Confirmation that there was indeed something wrong came when reading the SPD, which revealed that the “Part Number” of the modules is “JHE6000U4008JG” and the only XMP profile available was really the 6000 CL40 1.35V one.
“Ah, but that’s not such a serious problem, you can just set it manually…”
While this is technically true, in practice, the 6400 model is much more expensive than the 6000 model, with a difference of more than 20 USD per module. Therefore, it is possible to save a good amount of money by opting for the cheaper model, especially considering that they are identical in terms of specifications.
The idea behind getting a memory with higher frequency and more aggressive timings is that these kits usually use more carefully selected (binned) chips that can typically can do better on overclocking. Unfortunately, this turned out to be false for the JUHOR “6400” kit, which couldn’t even reach the results obtained by another Jazer 5600 kit, which also uses Hynix M-Die chips and is sold by the same company, the “ShenZhen Juhor Precision Technology”.

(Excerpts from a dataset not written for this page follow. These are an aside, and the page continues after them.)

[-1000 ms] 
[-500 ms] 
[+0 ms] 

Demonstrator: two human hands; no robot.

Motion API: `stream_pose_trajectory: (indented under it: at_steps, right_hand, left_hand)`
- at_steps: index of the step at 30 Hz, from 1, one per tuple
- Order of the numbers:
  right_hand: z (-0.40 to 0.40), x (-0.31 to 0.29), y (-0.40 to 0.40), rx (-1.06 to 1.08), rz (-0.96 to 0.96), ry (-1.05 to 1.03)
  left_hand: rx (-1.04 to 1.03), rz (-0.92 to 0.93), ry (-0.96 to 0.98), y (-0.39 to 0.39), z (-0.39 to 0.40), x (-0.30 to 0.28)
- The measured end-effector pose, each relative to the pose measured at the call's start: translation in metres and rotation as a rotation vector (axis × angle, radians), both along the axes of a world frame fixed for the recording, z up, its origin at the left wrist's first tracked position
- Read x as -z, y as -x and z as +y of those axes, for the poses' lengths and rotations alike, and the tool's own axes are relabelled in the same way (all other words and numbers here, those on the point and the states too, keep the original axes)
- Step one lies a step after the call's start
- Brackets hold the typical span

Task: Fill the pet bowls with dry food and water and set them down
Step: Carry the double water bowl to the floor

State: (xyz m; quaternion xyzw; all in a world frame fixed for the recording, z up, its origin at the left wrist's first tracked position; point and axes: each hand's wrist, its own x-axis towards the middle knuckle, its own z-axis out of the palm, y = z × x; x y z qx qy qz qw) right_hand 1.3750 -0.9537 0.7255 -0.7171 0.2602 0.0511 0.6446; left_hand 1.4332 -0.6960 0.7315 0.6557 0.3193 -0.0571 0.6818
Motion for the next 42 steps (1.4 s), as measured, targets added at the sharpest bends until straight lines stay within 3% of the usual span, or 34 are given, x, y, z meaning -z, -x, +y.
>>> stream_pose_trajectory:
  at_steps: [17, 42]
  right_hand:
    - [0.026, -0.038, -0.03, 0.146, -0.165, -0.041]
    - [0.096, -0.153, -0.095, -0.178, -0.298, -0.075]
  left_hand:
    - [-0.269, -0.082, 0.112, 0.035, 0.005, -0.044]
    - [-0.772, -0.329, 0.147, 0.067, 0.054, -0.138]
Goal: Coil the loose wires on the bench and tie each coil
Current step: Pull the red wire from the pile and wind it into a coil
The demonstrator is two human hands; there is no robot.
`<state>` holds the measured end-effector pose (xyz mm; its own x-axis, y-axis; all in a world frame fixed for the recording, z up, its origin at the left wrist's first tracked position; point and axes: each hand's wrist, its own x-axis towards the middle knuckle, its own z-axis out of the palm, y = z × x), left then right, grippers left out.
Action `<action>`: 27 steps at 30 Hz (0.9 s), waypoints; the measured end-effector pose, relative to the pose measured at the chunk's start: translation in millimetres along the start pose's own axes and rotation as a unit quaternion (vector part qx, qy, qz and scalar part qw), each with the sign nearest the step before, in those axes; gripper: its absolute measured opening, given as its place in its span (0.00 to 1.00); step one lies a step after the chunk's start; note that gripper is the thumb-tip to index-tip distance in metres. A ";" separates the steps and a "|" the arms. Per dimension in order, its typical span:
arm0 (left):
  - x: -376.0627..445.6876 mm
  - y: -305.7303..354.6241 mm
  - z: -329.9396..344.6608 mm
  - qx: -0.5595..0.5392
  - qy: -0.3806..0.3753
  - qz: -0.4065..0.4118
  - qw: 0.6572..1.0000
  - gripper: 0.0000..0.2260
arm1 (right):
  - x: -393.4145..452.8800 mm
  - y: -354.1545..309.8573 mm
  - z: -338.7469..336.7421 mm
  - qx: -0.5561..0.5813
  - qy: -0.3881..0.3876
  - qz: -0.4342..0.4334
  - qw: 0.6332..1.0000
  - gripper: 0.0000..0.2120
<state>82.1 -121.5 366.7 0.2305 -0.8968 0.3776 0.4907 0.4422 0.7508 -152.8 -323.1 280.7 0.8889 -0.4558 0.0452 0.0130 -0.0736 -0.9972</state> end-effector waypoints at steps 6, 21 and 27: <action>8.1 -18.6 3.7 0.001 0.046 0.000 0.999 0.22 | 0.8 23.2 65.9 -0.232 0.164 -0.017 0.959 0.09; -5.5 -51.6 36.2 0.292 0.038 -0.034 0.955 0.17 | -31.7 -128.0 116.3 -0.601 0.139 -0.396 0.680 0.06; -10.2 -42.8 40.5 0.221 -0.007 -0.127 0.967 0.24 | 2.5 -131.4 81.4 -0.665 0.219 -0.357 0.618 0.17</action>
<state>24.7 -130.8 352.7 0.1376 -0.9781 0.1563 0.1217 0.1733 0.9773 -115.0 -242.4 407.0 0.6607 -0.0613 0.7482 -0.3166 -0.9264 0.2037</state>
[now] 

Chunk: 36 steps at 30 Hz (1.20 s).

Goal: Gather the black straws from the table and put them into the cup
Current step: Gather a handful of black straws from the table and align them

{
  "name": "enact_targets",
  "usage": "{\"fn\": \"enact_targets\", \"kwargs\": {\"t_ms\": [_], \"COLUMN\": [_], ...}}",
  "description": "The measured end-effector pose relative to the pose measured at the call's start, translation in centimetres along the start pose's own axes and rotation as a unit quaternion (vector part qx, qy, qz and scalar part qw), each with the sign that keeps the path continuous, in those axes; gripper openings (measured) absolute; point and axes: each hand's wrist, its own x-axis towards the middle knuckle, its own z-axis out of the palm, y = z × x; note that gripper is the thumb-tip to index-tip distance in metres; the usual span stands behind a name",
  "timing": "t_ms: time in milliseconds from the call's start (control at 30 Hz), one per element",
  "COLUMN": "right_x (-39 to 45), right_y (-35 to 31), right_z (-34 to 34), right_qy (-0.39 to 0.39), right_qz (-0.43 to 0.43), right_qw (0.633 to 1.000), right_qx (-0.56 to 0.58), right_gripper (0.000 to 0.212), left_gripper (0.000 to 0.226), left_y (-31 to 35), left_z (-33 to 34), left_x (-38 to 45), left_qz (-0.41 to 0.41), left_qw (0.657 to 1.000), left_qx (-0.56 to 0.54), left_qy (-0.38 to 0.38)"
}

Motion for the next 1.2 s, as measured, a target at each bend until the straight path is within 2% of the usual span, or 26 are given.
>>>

In this case, JUHOR only managed to complete the y-cruncher 1b @ 6400 MT/s after relaxing the tCL to 32 and reducing the voltage to around 1.41V, whereas the Jazer kit, which in theory should be inferior, achieves the same 6400 with CL30 and has no issues working with higher voltages, as was tested live in a livestream (in PT-BR).
In conclusion, it’s best to avoid these DIMMs because you’ll be paying a lot more for a DDR5-6000 module with a dishonest label on the heat spreader, where there is no advantage to this product, as even the chips are not of better quality compared to the Jazer DDR5-5600, for example.
If you’ve already purchased these memories, it’s worth taking a look at the “Part Number” recorded in the SPD. If it’s the same as the DDR5-6000, it’s recommended to file a dispute on AliExpress, attaching screenshots of the SPD and requesting a refund for the price difference between the two models since this is a typical case of being misled.